Compiling TensorFlow for the Browser

Another Approach for Running Machine Learning in JavaScript

tl;dr This post summarizes and discusses part of my undergraduate senior thesis (a research project that took place between September 2016 and March 2017): compiling Google’s TensorFlow library into JavaScript.
Demos at: https://tensorflowjs.github.io/

In case you missed it, Google just announced TensorFlow.js: a largely hand-ported version of TensorFlow to JavaScript. This is super exciting for me for two reasons:

  1. Generally speaking: I think it is a super interesting, and difficult, problem, so it’s really cool to see a big company tackling it and releasing their work.
  2. Closer to home for me: almost exactly a year ago (March 31st, 2017), I handed in my undergraduate senior thesis: Machine Learning in the Browser. It was an overview of what was possible, theoretical blockers, and a largely focused on my efforts compiling TensorFlow into JavaScript (which I, confusingly, also called TensorFlow.js). Needless to say, this is a space I care for and have thought about a lot.
Running Inception in the Browser. https://tensorflowjs.github.io/

I’ll start off by saying my work is not production-ready and is still very much a research project; however, given Google’s announcement, I wanted to pause and share what I had found, in hopes that it might motivate or inform someone else’s work. I was hoping I would be able to share all of this after I had had better luck compiling XLA output to JS (more on that later); however, some combination of it being a hard problem and life happening (graduating / moving to a new city / starting a new job), prevented me from making much progress, so there is still much work to be done.

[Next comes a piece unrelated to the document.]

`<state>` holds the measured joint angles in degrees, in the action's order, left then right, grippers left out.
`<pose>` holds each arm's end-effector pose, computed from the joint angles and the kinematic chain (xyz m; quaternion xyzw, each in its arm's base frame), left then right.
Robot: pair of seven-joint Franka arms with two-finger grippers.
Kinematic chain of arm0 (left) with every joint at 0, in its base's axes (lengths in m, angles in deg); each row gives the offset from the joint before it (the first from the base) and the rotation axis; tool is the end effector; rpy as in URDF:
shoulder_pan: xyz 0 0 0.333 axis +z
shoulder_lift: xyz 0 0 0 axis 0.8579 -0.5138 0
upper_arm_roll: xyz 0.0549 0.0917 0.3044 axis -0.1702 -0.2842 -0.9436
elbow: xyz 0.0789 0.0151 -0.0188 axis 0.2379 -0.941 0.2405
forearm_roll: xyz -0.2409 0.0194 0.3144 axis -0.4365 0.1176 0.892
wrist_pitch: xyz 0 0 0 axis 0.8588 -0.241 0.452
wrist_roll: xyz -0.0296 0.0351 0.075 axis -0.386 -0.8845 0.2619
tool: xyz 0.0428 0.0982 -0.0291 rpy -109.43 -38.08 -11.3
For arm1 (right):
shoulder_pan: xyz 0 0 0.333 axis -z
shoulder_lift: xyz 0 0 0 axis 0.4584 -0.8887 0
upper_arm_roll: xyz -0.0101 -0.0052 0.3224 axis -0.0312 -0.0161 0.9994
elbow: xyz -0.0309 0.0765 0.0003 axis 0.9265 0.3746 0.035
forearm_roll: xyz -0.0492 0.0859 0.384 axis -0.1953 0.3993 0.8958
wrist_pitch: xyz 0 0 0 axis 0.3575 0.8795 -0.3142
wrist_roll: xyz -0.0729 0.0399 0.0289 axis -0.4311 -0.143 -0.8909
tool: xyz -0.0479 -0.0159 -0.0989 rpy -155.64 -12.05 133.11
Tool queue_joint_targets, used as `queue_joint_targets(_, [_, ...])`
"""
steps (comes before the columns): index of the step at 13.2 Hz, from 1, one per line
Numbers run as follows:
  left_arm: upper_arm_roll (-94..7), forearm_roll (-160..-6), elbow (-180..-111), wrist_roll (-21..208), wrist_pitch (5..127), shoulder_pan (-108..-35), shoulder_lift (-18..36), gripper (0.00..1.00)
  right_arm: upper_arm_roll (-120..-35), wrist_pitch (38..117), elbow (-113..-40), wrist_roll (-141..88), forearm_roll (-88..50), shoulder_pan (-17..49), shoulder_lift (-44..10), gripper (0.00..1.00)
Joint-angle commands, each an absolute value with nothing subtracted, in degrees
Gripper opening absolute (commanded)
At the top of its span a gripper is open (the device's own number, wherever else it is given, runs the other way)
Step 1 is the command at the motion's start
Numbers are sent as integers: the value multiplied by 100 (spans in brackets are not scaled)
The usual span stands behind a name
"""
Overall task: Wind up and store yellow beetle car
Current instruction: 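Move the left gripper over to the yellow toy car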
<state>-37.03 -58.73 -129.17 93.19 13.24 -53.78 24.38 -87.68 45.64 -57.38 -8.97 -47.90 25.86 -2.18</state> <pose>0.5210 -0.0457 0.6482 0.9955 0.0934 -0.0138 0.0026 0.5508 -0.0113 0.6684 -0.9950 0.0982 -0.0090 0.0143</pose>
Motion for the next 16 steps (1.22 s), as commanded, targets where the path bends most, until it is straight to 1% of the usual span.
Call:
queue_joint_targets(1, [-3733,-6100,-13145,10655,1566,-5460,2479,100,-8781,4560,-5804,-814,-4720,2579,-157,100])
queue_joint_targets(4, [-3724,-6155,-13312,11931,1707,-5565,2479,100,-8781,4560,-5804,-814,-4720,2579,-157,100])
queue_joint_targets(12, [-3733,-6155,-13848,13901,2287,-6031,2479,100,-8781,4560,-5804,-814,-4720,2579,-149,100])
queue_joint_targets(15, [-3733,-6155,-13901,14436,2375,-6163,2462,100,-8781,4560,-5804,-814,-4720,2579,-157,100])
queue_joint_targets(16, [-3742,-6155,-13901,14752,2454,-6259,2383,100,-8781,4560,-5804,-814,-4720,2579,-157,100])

Note: Almost all of this work is a year old, meaning the TensorFlow I compiled is pinned at version 1.0.0 (which was the most recent version when I submitted my thesis). If there is enough interest, I can look into bumping the version; when I was actively working on this, I bumped from 0.10 to 0.11, 0.11 to 0.12, and 0.12 to 1.0 all without any major issues.

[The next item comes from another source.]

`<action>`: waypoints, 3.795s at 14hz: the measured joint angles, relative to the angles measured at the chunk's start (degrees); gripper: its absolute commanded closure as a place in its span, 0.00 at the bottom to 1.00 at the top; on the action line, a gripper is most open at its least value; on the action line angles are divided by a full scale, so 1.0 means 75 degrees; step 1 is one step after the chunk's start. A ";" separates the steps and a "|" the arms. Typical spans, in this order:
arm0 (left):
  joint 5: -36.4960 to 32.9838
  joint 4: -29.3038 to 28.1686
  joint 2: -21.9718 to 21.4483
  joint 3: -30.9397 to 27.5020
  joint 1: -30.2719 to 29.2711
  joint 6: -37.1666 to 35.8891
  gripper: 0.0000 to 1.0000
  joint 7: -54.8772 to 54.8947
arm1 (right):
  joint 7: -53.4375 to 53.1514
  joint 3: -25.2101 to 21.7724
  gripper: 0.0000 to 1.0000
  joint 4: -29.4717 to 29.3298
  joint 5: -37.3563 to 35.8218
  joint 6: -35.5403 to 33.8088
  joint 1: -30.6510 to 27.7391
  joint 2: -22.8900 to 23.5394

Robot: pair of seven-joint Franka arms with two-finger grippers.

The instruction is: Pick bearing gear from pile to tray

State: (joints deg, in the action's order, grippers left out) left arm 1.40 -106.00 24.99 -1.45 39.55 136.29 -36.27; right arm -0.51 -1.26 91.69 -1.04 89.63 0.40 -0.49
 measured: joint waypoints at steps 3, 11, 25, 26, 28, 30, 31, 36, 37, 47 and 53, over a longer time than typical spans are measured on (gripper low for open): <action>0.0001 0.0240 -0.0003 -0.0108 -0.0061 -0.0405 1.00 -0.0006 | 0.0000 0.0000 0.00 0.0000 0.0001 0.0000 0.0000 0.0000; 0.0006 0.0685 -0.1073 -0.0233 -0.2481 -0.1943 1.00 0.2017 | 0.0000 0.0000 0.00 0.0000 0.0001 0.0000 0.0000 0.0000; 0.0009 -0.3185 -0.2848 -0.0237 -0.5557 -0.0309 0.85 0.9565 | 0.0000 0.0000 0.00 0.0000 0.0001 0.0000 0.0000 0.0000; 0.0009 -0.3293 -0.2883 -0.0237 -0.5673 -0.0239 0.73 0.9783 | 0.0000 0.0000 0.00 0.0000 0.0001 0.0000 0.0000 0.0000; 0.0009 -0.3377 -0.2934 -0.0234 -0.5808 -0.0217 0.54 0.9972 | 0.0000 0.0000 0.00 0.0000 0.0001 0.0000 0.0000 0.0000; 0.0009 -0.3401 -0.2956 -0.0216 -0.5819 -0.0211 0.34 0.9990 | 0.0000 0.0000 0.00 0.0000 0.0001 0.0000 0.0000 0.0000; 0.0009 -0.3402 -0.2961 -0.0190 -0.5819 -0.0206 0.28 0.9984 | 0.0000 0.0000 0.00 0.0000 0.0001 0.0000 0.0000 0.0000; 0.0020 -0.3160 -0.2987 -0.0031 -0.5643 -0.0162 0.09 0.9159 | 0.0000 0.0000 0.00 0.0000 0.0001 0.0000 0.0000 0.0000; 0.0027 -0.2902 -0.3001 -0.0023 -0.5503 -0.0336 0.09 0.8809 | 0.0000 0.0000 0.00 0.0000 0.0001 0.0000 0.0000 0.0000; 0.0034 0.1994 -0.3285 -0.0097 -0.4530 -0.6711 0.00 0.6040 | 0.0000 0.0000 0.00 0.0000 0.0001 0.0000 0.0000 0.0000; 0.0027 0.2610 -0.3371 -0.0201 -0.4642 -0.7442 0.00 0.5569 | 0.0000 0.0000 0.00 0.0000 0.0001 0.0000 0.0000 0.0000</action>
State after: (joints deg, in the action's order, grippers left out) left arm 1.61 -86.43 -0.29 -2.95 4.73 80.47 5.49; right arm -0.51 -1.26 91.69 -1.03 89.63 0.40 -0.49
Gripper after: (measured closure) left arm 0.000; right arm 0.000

Why would anyone want this?

When I was doing my thesis there were two questions I would commonly get: how is this research, and not just an engineering problem? (To which I still don’t have a good answer.) And why would anyone want to do machine learning (and specifically inference) in the browser? To me, it seemed like the obvious fusion of two trends: machine learning becoming ubiquitous and web applications becoming more powerful; concretely:

(Reason #1) Privacy Guarantees: This is fairly straight-forward, people want to be able to have the advantages of machine learning such as image classification, hot-word activation for speech recognition (e.g. “Ok Google…” or “Alexa…”), and smart reply to messages without needing to give up their raw data to companies. On the flip side, companies don’t always want user data, in a lot of cases it can pose a liability for them to be storing this data on their servers.

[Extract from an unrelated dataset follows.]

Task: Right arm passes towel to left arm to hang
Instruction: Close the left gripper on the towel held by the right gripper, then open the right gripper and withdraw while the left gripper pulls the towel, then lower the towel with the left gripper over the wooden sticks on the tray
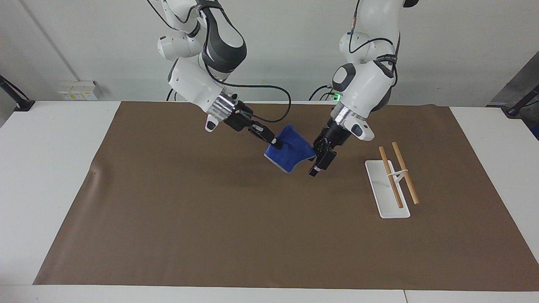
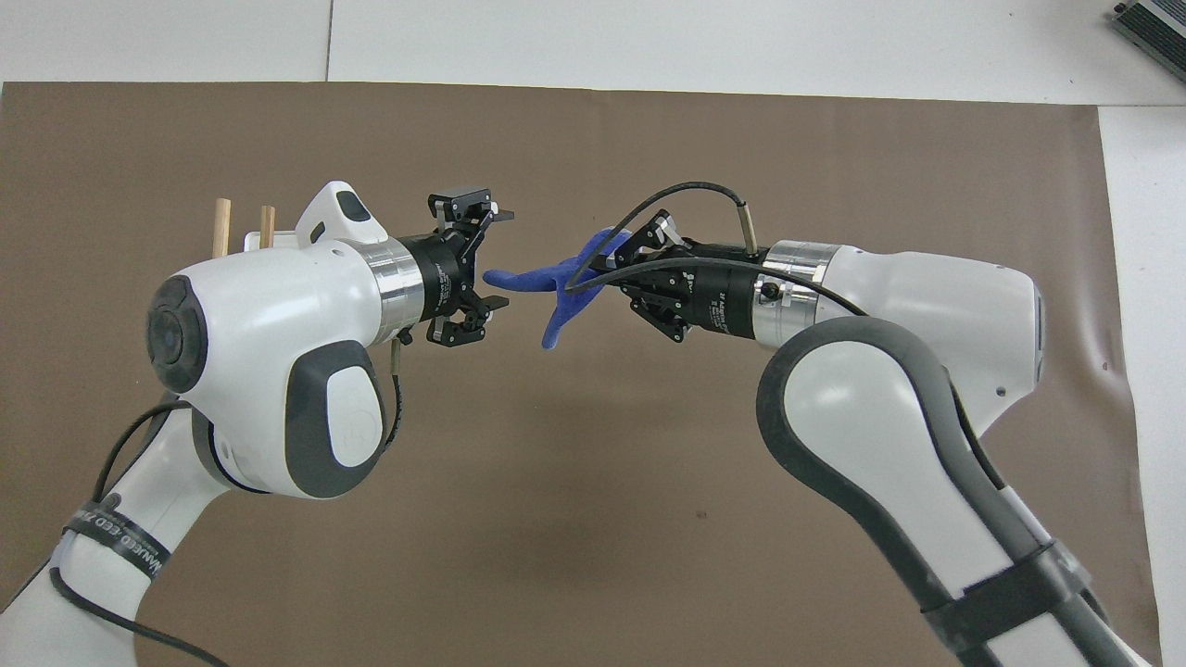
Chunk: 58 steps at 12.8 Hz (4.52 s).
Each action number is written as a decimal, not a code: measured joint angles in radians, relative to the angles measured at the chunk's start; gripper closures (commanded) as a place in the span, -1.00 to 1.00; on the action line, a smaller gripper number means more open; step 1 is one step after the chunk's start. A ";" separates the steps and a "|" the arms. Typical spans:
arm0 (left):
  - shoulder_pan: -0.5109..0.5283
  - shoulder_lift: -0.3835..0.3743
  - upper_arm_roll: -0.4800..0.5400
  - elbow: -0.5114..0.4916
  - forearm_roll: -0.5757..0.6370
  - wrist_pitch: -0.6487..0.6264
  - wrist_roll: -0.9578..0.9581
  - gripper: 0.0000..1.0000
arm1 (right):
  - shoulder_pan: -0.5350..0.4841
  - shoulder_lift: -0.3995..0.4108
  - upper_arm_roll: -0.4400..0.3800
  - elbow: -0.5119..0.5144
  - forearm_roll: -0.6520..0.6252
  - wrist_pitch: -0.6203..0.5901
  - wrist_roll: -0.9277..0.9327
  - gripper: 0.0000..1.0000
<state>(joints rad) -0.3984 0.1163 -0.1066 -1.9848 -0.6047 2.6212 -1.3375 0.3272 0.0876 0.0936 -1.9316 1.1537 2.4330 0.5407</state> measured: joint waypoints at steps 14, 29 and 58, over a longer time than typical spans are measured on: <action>-0.002 -0.014 -0.015 0.003 0.000 -0.037 0.005 1.00 | 0.006 0.000 0.001 0.000 0.046 0.006 -0.002 1.00; 0.049 -0.014 0.011 0.002 0.000 -0.037 0.365 1.00 | -0.120 -0.002 -0.011 -0.003 -0.560 0.012 -0.151 -1.00; 0.621 -0.063 0.019 -0.138 0.001 -0.146 1.189 1.00 | -0.304 -0.119 -0.198 0.316 -1.136 -0.862 -0.404 -1.00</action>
<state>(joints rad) 0.2227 0.0534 -0.0879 -2.1228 -0.6041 2.4749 -0.1482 0.0228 -0.0313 -0.1046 -1.6157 0.0174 1.5708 0.1365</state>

(Reason #2) Offline Mode: A lot of web apps are not supporting some limited, offline version of their application. It would be nice if these offline modes weren’t totally unable to run any ML at all.

(Reason #3) Free / Local Computation: Imagine a world where every ML model open-sourced on github came with a web demo where you could input an image to classify, or upload your own test set to see how it performs. Right now this doesn’t happen because no one wants to pay for the compute. With the capacity to run ML in the browser, no one would have to. More generally, this would enable a class of unhosted web applications to use machine learning.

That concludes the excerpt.